Em 2007, de volta ao Cruzeiro, duas lesões seguidas viraram obstáculo. Um episódio com Adilson Baptista abalou seu rumo. O técnico o chamou de preguiçoso e o tirou de um treino.

Ainda estava sentindo dores no joelho. Depois ele pediu desculpa dizendo que estava nervoso por causa do jogo. Não guardo mágoa, mas acho que a situação poderia ter sido evitada comenta Léo.
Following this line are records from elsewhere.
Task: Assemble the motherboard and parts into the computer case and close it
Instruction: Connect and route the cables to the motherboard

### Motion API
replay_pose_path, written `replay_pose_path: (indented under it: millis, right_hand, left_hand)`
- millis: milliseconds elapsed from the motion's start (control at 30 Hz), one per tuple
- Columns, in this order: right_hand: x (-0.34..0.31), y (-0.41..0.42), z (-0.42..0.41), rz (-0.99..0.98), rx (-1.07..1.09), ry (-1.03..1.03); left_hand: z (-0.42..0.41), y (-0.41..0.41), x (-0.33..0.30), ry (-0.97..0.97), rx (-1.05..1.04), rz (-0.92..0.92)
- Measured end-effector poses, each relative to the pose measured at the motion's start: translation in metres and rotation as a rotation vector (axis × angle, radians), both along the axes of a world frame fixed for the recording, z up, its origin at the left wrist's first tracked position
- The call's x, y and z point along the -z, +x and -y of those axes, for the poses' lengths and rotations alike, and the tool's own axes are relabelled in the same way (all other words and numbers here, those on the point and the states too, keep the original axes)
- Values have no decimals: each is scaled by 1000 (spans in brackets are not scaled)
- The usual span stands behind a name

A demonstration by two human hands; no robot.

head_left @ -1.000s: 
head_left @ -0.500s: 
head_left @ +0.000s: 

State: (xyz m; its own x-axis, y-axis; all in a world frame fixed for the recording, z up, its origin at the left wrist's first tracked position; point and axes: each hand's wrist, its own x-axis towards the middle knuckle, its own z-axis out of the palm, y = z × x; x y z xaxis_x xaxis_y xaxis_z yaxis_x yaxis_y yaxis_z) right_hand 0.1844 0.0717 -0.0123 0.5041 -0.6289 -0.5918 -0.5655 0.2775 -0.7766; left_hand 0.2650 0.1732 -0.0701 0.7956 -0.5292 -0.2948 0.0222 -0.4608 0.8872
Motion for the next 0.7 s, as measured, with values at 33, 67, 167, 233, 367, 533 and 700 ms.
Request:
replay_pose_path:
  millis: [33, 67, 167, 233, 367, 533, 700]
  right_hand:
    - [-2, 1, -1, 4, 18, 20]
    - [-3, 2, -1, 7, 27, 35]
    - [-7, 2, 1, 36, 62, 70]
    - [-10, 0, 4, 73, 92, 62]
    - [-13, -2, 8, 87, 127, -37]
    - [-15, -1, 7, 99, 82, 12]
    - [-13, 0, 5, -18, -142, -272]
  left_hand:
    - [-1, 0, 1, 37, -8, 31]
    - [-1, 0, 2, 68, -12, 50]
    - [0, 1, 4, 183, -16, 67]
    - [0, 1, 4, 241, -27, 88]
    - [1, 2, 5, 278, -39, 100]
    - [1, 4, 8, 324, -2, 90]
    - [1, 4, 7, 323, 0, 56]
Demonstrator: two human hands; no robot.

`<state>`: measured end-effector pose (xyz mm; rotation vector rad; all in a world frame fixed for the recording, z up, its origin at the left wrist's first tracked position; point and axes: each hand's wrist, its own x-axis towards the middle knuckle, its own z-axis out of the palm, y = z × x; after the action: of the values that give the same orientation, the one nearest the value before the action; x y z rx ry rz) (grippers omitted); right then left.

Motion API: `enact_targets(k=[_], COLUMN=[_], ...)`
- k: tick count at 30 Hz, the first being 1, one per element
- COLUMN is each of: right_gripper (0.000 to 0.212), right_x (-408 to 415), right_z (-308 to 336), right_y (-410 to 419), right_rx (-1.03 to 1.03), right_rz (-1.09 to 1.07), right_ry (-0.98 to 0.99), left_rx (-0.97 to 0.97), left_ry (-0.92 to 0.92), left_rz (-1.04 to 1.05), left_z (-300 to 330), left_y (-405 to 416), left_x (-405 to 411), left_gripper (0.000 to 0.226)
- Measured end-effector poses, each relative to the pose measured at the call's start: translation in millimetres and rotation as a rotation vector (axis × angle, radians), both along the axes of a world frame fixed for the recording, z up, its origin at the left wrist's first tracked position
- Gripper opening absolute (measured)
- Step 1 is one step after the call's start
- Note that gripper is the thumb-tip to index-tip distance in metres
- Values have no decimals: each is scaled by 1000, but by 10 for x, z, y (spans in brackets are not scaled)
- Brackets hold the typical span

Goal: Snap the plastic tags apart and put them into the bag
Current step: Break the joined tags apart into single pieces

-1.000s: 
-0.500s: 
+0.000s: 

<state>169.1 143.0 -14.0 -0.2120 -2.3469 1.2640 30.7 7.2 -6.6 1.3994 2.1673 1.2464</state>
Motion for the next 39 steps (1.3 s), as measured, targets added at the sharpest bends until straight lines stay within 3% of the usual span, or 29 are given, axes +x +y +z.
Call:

Pouco aproveitado e com a concorrência do talentoso Ramires, antes de fazer 22 anos Léo veio parar no remodelado time do Botafogo, onde não escapou dos enganos causados por um grupo repleto de caras novas.

No treino, um preparador me chamou de Reinaldo. Respondi: está lá do outro lado diverte-se o jogador, que, apesar de não aparecer tanto, já foi reconhecido nas ruas. Uma vez um cara passou, olhou e não disse nada. Na volta, gritou : Léo Silva, continua assim. Precisamos levantar o caneco diz, orgulhoso.

Função vital

O segundo volante é responsável por ajudar na transição entre o meio-de-campo e o ataque. Com duas assistências no ano, o jogador sabe que a função no clássico de quarta-feira será parar a dupla Thiago Neves e Conca.

Eles são bons jogadores, mas vai ter hora que eles terão de me marcar garantiu Léo, que espera dedicar um gol ao pequeno Victor Hugo, de apenas 10 meses.

Feliz com a paternidade, Léo só lamenta a ausência da avó de Victor.

A única frustração é minha mãe não ter me visto virar profissional. Mas sei que de algum lugar ela está olhando por mim.